Dengan nada yang sedikit provokatif, Ferry mempertanyakan komitmen mahasiswa terhadap dasar negara jika mereka menolak program koperasi ini.
“Koperasi Desa ini amanatnya Undang-Undang 45 Pasal 33 dengan seluruh ayat-ayatnya. Kalau mahasiswanya anti Pasal 33, mahasiswa dari negara mana itu?” ujar Ferry.
Pernyataan ini seolah menjadi serangan balik terhadap narasi mahasiswa yang menuduh program tersebut sebagai salah satu bentuk pemborosan APBN dalam tuntutan aksinya.
Menyambung Suara Mahasiswa
Isu penghentian Kopdes Merah Putih sendiri mencuat dalam aksi demonstrasi yang semula direncanakan berpusat di Bundaran HI, Jakarta Pusat, namun berpindah lokasi akibat pengalihan oleh aparat keamanan. Selain menyoroti koperasi desa, massa aksi juga menyampaikan kritik tajam terhadap pengelolaan anggaran negara dan program Makan Bergizi Gratis (MBG).
Berikut adalah lima tuntutan utama yang disuarakan massa aksi:
- Menghentikan pemborosan Anggaran Pendapatan dan Belanja Negara (APBN).
- Menurunkan harga kebutuhan pokok dan bahan bakar minyak (BBM).
- Menghentikan program Makan Bergizi Gratis (MBG) serta pembangunan Koperasi Desa/Kelurahan Merah Putih.

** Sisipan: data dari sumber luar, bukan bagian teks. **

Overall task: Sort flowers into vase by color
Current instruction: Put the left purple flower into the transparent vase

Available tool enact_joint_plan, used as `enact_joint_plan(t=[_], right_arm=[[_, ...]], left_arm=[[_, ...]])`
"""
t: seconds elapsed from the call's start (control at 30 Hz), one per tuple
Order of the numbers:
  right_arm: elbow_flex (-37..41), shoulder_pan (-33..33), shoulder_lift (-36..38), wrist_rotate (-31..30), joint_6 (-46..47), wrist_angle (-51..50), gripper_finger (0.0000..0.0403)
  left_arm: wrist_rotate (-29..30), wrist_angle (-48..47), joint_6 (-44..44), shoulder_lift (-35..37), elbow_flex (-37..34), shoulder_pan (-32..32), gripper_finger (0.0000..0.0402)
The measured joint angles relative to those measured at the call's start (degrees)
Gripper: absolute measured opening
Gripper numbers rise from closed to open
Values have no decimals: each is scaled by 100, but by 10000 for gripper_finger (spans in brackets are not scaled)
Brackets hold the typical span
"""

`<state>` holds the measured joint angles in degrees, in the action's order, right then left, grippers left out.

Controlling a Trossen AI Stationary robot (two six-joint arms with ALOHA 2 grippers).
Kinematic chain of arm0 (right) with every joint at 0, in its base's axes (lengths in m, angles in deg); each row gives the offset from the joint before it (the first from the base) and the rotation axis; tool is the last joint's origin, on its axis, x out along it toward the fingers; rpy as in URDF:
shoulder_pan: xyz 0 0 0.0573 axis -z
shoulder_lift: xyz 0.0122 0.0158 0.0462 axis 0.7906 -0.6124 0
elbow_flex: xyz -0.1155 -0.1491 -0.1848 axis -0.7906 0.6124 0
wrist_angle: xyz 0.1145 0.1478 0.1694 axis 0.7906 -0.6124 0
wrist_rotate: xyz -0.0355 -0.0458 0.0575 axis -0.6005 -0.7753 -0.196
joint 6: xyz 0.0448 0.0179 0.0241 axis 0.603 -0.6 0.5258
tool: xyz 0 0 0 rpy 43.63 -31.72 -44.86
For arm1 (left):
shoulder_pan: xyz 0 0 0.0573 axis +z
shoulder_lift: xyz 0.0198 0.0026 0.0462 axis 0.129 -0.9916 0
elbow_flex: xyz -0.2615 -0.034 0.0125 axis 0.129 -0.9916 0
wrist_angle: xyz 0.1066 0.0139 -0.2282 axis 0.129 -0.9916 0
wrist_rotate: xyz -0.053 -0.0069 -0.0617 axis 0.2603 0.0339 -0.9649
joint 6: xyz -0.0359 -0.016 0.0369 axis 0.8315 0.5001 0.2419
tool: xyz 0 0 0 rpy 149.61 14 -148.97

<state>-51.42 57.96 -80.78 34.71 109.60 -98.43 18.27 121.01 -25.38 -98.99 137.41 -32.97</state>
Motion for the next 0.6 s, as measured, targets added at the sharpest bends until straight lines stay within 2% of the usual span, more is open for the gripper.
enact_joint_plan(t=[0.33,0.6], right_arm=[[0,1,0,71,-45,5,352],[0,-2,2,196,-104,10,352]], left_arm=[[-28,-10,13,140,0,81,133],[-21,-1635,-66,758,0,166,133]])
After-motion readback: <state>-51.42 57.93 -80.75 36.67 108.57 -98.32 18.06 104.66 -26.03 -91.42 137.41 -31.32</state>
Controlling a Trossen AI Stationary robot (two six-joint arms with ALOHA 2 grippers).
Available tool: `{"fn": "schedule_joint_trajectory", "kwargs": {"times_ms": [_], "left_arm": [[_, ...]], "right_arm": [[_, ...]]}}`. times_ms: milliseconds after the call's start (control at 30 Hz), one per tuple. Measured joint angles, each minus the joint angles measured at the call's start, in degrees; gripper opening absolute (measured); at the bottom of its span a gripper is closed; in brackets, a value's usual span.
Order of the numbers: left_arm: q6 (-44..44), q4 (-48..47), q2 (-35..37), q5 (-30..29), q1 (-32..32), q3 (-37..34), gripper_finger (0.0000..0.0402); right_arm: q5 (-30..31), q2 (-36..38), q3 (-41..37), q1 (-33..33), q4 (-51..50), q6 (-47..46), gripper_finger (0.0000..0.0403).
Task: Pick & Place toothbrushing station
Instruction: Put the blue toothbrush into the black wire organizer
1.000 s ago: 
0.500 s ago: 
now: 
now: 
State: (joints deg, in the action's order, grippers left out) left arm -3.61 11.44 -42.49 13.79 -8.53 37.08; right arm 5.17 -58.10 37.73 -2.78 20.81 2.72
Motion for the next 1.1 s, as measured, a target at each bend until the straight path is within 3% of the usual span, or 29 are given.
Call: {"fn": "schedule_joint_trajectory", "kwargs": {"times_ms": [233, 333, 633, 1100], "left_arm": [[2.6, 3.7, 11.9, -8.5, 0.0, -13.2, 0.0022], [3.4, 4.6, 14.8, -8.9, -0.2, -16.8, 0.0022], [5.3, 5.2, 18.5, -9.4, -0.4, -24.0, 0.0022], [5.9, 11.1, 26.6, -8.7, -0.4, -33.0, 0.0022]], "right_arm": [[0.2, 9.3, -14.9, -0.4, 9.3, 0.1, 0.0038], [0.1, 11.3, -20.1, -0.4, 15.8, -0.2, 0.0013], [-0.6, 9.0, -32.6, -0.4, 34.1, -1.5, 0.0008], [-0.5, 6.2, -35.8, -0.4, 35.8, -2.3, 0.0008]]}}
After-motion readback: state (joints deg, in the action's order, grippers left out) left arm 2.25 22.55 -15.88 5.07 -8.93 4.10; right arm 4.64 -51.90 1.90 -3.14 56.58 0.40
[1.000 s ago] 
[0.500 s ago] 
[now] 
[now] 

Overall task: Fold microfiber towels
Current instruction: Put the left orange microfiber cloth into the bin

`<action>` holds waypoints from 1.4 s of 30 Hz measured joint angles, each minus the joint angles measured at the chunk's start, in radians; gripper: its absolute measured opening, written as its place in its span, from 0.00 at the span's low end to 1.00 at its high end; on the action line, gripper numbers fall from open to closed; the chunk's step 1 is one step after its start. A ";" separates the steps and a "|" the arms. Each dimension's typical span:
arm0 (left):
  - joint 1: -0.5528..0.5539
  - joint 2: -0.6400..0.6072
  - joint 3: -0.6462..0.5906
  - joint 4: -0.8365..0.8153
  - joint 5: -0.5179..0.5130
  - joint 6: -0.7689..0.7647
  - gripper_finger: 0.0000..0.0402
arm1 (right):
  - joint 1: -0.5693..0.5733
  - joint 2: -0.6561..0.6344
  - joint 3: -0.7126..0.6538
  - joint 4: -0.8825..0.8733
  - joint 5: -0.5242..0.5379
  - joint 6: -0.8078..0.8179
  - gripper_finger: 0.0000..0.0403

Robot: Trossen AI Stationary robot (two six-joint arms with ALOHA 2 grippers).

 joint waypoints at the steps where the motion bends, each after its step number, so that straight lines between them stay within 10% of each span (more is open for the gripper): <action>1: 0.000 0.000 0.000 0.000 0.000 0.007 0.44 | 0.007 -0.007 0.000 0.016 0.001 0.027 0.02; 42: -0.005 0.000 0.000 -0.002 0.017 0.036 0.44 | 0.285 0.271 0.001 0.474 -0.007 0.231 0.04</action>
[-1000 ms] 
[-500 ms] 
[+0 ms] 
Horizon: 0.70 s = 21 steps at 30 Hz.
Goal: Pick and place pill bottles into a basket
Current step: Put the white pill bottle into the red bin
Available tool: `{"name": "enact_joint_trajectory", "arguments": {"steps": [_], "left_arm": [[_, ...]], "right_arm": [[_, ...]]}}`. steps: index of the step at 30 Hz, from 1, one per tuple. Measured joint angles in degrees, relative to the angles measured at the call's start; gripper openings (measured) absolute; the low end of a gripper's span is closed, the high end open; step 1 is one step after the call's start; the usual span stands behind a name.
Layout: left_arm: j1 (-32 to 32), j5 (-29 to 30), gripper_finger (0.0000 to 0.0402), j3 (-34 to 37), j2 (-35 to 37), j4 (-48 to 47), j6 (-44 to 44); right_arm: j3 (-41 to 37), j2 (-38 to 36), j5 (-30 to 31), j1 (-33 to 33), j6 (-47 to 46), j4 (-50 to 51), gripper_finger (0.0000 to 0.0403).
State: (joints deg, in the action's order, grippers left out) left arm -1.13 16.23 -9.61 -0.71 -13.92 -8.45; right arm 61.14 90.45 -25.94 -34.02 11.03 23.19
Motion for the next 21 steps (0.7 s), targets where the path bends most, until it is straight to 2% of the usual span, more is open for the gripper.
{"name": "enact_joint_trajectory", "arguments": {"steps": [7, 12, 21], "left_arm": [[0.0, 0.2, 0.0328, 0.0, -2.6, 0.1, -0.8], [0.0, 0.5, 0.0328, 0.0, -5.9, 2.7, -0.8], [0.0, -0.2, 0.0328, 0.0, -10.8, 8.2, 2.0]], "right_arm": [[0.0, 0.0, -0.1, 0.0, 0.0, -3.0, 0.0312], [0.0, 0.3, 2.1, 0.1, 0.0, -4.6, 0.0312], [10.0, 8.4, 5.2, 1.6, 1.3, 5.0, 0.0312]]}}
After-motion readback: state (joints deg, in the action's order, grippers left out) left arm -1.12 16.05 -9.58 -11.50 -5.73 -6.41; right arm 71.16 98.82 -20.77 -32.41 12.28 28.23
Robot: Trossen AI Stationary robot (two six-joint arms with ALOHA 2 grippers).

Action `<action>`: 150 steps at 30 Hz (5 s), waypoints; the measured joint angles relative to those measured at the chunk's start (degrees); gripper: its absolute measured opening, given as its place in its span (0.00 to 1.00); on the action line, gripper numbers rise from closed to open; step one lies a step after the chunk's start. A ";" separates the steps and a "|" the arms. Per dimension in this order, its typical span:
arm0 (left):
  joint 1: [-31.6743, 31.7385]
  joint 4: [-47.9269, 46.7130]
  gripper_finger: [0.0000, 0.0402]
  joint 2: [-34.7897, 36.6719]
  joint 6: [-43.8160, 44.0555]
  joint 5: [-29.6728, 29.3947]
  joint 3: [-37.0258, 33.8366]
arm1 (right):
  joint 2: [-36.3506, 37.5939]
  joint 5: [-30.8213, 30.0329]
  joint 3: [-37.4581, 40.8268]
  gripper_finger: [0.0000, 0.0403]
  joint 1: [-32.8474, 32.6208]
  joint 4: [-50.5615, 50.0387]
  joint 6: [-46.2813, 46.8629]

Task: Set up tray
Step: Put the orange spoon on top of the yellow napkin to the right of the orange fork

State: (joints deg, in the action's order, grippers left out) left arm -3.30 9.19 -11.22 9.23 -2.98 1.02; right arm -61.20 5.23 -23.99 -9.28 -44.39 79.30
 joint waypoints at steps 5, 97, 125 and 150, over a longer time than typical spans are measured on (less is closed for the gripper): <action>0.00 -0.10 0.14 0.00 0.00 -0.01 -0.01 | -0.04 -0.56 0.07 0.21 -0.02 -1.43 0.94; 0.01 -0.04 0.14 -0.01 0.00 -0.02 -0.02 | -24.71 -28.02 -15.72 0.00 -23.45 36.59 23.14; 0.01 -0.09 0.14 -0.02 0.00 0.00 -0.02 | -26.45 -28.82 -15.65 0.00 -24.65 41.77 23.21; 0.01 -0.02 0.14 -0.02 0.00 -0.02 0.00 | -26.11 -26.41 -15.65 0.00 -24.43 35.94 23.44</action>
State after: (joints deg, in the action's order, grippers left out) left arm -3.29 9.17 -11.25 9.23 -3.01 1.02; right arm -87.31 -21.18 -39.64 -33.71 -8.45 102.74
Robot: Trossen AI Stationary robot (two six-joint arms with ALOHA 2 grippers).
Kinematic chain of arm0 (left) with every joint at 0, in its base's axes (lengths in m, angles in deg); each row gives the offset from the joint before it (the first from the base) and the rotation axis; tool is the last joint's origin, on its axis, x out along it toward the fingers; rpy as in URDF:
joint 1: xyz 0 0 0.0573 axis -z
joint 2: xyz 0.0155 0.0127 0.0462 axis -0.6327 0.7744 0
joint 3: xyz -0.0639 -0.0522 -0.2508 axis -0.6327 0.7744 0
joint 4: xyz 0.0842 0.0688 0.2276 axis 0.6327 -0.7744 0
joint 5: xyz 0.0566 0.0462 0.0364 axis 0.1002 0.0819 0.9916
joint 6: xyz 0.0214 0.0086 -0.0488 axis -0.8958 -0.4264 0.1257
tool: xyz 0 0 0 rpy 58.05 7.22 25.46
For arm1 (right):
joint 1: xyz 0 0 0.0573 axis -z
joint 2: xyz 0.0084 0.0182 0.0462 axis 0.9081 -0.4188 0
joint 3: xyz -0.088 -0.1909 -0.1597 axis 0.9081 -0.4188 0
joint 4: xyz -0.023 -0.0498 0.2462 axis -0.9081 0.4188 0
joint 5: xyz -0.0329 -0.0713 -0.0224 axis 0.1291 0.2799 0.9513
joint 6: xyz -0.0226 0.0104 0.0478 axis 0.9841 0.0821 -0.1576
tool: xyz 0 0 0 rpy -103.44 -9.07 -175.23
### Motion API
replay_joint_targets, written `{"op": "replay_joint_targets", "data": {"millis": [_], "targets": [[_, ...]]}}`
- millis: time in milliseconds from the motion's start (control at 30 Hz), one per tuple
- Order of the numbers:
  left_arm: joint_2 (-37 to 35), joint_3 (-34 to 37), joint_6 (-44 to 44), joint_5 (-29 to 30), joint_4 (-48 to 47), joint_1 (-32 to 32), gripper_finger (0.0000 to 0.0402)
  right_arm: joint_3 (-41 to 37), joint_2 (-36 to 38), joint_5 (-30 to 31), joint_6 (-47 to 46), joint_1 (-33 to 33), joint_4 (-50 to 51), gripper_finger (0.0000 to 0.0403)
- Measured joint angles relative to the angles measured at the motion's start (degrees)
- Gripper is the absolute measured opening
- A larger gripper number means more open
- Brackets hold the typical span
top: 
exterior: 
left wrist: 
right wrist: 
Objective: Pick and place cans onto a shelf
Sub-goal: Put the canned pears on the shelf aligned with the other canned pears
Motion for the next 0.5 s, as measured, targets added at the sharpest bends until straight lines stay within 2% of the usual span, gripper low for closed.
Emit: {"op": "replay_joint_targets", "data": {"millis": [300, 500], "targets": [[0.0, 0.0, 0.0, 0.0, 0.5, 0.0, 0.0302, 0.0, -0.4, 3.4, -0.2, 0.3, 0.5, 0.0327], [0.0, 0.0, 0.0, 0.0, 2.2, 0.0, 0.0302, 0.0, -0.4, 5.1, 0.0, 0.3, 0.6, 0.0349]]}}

- Menghentikan praktik militerisme di ranah sipil.
- Mendesak Presiden Prabowo untuk mengakui kesalahan pemerintah dan tidak menghindari kritik publik.
Terlepas dari kritik pedas yang disampaikan di jalanan, Ferry tetap bersikeras bahwa program ini tidak akan dihentikan. Ia melihat koperasi desa sebagai instrumen vital untuk mendorong aktivitas ekonomi yang produktif dan memperkuat kesejahteraan dari akar rumput.
“Pemerintah akan terus melanjutkan pengembangan program ini. Kami harap mahasiswa bisa memberikan masukan yang konstruktif, bukan malah meminta penghentian di tengah jalan,” pungkasnya.
Tanggapan menteri ini menambah panas tensi antara pemerintah dan elemen sipil. Di satu sisi, mahasiswa mempertanyakan efisiensi dan urgensi anggaran di tengah tekanan ekonomi, sementara di sisi lain, pemerintah membalas dengan argumen konstitusional dan janji perbaikan tata kelola. Bagaimana nasib program ini ke depan, masih harus menunggu sinkronisasi antara aspirasi jalanan dan kebijakan istana.